SparkSession: 是Spark 2.0引如的新概念。SparkSession为用户提供了统一的切入 点。为了引入dataframe和dataset的API, 同时保留了原来SparkContext的functionality。如果想要使用 HIVE,SQL,Streaming的API, 就需要Spark Session作为入口。
创建一个SparkContext对象
//Spark app 配置:应用的名字和Master运行的位置
val sparkConf=new SparkConf()
.setAppName("SparkAppTemplate")
.setMaster("local[2]")
//创建sparkContext对象:主要用于读取需要处理的数据,封装在RDD集合中;调度jobs执行
val sc = new SparkContext(sparkConf)
在spark的早期版本中,SparkContext是spark的主要切入点,由于RDD是主要的API,我们通过sparkcontext来创建和操作RDD。对于每个其他的API,我们需要使用不同的context。
创建一个SparkSession对象
//在spark 2.x中不推荐使用sparkContext对象读取数据,而是推荐SparkSession
val warehouseLocation = "file:${system:user.dir}/spark-warehouse"
val spark = SparkSession
.builder()
.appName("SparkSessionZipsExample")
.config("spark.sql.warehouse.dir", warehouseLocation)
.enableHiveSupport()
.getOrCreate()
二、Spark读取Mysql数据
Maven配置
<properties>
<project.build.sourceEncoding>UTF-8</project.build.sourceEncoding>
<java.version>1.8</java.version>
<scala.version>2.12.8</scala.version>
<spark.version>2.4.3</spark.version>
</properties>
<dependencies>
<dependency>
<groupId>org.apache.spark</groupId>
<artifactId>spark-sql_2.12</artifactId>
<version>${spark.version}</version>
</dependency>
<dependency>
<groupId>org.apache.spark</groupId>
<artifactId>spark-core_2.12</artifactId>
<version>${spark.version}</version>
</dependency>
<dependency>
<groupId>org.apache.spark</groupId>
<artifactId>spark-streaming_2.12</artifactId>
<version>${spark.version}</version>
<scope>compile</scope>
</dependency>
<dependency>
<groupId>mysql</groupId>
<artifactId>mysql-connector-java</artifactId>
<version>5.1.27</version>
</dependency>
</dependencies>
2.1 单分区模式
//函数:
def jdbc(url: String, table: String, properties: Properties): DataFrame
实现代码:
import java.util.Properties
import org.apache.spark.sql.SparkSession
object Testsql {
def main(args: Array[String]): Unit = {
val spark = SparkSession.builder().appName("sparksql").master("local").getOrCreate()
val prop = new Properties()
prop.put("user", "java")
prop.put("password", "123456")
val url = "jdbc:mysql://localhost:3306/tushu?useUnicode=true&characterEncoding=UTF-8&serverTimezone=UTC"
val dataFrame = spark.read.jdbc(url,"book",prop).select("id","cover").where("id >= 3").show()
spark.stop()
}
}
从入参可以看出,只需要传入JDBC URL、表名及对应的账号密码Properties即可。
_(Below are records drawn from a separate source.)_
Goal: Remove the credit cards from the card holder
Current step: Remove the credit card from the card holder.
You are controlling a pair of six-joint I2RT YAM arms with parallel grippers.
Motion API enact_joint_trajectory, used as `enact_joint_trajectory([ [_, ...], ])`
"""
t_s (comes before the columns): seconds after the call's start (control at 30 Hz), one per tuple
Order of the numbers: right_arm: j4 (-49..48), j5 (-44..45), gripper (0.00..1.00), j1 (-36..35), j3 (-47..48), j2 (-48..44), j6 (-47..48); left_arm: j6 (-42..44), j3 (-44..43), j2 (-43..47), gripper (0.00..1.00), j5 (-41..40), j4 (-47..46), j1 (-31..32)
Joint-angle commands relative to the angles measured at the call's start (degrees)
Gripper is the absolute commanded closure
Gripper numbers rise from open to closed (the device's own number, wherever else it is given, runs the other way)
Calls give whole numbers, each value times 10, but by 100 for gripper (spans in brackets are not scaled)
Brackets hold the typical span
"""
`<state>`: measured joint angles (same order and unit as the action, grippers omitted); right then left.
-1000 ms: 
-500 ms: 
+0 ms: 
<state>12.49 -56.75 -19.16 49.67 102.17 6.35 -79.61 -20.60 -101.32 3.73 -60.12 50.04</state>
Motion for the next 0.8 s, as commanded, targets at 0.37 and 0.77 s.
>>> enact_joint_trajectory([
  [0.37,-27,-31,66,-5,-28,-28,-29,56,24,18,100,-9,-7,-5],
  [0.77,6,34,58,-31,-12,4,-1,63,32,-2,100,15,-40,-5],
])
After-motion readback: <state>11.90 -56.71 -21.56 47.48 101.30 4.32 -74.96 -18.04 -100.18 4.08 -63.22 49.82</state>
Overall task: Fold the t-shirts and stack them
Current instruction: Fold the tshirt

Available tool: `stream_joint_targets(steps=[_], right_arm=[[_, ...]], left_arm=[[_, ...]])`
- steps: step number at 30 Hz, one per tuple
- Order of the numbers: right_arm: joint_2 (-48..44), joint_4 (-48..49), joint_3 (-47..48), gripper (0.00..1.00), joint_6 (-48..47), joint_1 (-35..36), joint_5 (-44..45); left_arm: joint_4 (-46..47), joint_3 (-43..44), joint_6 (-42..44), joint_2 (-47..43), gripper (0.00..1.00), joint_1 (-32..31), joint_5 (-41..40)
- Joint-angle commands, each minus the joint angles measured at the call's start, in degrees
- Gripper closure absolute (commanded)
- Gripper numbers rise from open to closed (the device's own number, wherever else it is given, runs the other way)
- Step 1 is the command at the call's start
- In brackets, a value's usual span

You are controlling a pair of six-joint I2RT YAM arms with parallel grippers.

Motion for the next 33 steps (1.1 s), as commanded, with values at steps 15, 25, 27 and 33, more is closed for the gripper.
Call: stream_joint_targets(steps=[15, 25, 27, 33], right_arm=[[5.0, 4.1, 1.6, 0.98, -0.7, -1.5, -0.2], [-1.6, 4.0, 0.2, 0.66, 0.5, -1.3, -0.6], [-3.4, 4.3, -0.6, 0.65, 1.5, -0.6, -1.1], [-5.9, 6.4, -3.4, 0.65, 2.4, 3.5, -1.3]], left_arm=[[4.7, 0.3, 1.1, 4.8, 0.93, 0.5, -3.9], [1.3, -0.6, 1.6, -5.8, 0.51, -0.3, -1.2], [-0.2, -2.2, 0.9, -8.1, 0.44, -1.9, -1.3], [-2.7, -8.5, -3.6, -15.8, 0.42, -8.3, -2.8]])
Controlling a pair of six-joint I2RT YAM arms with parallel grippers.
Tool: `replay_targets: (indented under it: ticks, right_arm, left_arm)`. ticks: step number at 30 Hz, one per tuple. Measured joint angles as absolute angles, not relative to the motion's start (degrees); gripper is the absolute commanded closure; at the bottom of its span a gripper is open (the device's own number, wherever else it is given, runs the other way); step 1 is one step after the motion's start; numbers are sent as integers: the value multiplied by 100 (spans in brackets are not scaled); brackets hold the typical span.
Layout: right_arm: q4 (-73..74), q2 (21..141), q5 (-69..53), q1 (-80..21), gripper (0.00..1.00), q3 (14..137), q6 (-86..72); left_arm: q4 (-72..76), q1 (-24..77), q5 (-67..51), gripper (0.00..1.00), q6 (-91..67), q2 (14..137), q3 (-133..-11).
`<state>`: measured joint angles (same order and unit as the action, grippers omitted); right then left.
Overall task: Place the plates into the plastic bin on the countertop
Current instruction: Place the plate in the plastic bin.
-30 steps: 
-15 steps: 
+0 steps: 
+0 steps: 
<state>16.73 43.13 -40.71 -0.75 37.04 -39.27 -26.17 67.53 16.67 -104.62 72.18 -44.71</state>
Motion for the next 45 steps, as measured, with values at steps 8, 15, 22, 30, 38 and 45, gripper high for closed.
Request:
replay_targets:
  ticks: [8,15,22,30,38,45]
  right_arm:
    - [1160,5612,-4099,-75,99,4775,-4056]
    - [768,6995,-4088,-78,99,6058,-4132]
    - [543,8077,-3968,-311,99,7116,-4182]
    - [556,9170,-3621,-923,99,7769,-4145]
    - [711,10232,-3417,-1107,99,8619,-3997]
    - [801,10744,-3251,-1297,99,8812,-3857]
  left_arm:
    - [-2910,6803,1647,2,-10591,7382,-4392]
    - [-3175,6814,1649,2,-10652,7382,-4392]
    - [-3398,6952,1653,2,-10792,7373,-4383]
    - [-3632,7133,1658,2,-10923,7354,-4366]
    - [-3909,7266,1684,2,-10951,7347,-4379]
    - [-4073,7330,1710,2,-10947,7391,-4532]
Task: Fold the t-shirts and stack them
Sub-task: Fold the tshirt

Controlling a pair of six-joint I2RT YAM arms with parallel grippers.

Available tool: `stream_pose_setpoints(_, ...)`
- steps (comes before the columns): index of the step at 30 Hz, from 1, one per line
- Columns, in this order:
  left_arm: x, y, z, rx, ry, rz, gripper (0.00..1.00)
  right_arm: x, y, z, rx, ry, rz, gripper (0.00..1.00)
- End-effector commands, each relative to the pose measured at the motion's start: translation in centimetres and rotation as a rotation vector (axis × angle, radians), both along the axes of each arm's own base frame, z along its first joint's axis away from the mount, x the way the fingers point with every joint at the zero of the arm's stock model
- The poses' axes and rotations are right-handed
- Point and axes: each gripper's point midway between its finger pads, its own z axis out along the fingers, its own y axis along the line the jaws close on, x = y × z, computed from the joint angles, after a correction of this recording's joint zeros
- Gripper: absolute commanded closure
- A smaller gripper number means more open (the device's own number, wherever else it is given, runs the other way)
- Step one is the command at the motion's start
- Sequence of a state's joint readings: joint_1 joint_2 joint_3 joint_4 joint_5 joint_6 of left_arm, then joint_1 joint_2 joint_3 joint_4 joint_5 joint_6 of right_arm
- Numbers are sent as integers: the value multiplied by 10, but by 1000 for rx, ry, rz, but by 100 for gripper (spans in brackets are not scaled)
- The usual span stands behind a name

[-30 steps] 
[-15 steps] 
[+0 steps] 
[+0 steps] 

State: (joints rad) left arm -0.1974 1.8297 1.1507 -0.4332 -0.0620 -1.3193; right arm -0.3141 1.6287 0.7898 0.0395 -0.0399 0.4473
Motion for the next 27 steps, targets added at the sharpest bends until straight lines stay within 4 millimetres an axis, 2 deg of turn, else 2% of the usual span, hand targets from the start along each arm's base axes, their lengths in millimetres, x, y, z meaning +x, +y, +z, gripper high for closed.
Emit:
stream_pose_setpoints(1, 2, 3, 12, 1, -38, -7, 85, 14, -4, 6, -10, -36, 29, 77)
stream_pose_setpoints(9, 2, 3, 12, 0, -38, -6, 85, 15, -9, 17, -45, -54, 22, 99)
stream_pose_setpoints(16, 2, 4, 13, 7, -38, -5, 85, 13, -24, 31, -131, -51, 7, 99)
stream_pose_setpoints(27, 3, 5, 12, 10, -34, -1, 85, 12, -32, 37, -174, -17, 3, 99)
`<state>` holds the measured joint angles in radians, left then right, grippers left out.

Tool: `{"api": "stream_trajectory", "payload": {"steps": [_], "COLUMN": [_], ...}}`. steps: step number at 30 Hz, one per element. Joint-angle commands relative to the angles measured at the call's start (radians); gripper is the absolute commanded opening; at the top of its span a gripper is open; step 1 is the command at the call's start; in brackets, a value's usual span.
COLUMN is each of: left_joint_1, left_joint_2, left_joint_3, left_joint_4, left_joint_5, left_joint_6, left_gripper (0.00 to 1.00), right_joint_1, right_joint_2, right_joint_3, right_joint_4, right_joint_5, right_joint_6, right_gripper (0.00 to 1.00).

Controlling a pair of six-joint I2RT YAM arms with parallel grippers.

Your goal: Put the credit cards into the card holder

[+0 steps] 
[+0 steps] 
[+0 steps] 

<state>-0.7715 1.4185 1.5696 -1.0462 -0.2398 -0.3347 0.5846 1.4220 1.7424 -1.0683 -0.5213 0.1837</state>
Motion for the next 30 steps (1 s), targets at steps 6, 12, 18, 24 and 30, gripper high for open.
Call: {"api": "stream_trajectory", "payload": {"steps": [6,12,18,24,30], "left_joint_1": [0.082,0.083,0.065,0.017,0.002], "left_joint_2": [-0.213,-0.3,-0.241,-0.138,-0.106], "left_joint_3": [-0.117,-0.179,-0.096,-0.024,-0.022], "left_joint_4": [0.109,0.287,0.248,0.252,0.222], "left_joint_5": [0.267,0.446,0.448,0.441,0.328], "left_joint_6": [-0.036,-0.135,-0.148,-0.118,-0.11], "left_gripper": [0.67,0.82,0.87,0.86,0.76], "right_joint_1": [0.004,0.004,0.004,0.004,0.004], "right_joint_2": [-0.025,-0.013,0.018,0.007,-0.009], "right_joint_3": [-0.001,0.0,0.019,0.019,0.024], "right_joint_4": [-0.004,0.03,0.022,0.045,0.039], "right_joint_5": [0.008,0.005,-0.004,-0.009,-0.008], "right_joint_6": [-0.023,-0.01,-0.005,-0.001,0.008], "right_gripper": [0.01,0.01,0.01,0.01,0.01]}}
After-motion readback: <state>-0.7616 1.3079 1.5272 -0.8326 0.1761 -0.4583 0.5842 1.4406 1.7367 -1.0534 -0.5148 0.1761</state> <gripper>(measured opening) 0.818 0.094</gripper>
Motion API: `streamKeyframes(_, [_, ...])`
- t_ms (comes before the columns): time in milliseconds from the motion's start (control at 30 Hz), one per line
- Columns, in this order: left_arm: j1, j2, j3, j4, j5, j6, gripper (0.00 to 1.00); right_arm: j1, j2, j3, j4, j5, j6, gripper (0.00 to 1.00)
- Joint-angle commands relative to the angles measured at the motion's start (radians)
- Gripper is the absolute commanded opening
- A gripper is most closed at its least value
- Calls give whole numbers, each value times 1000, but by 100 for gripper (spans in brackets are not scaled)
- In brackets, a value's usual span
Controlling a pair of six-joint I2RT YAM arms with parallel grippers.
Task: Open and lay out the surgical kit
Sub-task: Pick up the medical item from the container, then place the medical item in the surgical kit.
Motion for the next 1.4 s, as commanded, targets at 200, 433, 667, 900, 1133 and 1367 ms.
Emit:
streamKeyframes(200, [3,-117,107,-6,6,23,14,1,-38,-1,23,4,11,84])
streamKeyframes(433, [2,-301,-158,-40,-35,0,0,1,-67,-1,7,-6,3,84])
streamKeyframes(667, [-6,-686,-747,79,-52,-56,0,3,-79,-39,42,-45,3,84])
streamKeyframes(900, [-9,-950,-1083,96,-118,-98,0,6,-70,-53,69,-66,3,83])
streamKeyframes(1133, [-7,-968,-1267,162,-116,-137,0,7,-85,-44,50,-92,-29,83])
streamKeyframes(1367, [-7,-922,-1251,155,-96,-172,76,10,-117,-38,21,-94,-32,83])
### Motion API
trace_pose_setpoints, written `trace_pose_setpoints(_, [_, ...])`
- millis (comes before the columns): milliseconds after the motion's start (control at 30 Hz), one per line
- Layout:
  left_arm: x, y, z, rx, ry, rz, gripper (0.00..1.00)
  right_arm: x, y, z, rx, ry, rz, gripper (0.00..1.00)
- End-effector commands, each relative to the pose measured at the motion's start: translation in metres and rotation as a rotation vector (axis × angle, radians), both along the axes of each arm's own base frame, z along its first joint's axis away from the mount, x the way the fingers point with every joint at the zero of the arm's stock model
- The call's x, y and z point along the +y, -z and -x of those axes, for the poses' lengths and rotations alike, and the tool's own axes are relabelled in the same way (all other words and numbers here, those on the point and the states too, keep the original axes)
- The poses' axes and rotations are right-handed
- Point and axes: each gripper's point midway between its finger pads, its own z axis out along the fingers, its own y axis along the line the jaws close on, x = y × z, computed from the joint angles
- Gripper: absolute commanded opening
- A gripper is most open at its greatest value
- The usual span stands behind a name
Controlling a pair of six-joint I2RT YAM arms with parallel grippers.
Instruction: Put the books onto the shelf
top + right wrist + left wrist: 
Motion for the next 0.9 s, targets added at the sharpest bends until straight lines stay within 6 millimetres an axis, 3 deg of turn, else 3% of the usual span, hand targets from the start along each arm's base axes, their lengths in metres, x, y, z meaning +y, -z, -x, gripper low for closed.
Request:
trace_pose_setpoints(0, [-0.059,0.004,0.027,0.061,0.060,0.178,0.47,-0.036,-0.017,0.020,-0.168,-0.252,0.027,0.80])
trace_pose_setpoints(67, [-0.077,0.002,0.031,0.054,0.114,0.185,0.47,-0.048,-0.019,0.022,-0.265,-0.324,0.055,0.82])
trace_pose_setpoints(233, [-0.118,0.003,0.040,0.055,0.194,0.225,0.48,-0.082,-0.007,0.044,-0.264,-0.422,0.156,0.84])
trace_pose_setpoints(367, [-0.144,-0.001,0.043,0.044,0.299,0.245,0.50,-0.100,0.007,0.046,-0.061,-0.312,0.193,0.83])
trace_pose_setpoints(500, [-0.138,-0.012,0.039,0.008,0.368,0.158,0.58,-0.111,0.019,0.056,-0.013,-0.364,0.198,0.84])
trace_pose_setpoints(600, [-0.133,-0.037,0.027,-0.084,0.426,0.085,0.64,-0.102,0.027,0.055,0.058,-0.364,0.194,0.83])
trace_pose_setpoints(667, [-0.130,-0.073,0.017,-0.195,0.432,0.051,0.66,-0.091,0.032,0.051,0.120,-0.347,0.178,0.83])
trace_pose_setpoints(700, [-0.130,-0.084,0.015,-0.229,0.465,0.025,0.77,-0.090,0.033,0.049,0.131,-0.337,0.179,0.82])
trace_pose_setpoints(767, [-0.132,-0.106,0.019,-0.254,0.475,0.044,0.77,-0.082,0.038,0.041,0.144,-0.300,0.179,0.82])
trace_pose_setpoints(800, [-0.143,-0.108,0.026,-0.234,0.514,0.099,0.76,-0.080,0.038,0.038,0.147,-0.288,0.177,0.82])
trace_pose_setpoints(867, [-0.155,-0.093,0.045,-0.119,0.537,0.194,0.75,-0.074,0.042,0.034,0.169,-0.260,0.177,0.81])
但是计算此DF的分区数后发现,这种不负责任的写法,并发数是1
jdbcDF.rdd.partitions.size=1
2.2 指定Long型column字段的分区模式
//函数:
def jdbc(
url: String,
table: String,
columnName: String,
lowerBound: Long,
upperBound: Long,
numPartitions: Int,
connectionProperties: Properties): DataFrame
实现代码:
import java.util.Properties
import org.apache.log4j.{Level, Logger}
import org.apache.spark.sql.SparkSession
object Testsql {
def main(args: Array[String]): Unit = {
Logger.getLogger("org.apache.hadoop").setLevel(Level.WARN)
Logger.getLogger("org.apache.spark").setLevel(Level.INFO)
Logger.getLogger("org.spark_project.jetty").setLevel(Level.WARN)
val spark = SparkSession.builder().appName("sparksql").master("local").getOrCreate()
val prop = new Properties()
prop.put("user", "java")
prop.put("password", "123456")
prop.put("driver", "com.mysql.jdbc.Driver")
val url = "jdbc:mysql://localhost:3306/tushu?useUnicode=true&characterEncoding=UTF-8&serverTimezone=UTC"
val columnName = "id"
val table = "book"
val lowerBound = 0
val upperBound = 1000
val numPartitions = 10
val df = spark.read.jdbc(url, table, columnName, lowerBound, upperBound, numPartitions, prop)
df.limit(10).show()
spark.stop()
}
}
从入参可以看出,通过指定 id 这个数字型的column作为分片键,并设置最大最小值和指定的分区数,可以对数据库的数据进行并发读取。spark会按numPartitions均分最大最小ID,然后进行并发查询,并最终转换成RDD。
numPartitions源码分析:
if upperBound-lowerBound >= numPartitions:
jdbcDF.rdd.partitions.size = numPartitions
else
jdbcDF.rdd.partitions.size = upperBound-lowerBound
入参为:
lowerBound=1, upperBound=1000, numPartitions=10
对应查询语句组为:
JDBCPartition(id < 101 or id is null,0),
JDBCPartition(id >= 101 AND id < 201,1),
JDBCPartition(id >= 201 AND id < 301,2),
JDBCPartition(id >= 301 AND id < 401,3),
JDBCPartition(id >= 401 AND id < 501,4),
JDBCPartition(id >= 501 AND id < 601,5),
JDBCPartition(id >= 601 AND id < 701,6),
JDBCPartition(id >= 701 AND id < 801,7),
JDBCPartition(id >= 801 AND id < 901,8),
JDBCPartition(id >= 901,9)
2.3 自定义option参数模式
函数示例
val jdbcDF = sparkSession.sqlContext.read.format("jdbc")
.option("url", url)
.option("driver", "com.mysql.jdbc.Driver")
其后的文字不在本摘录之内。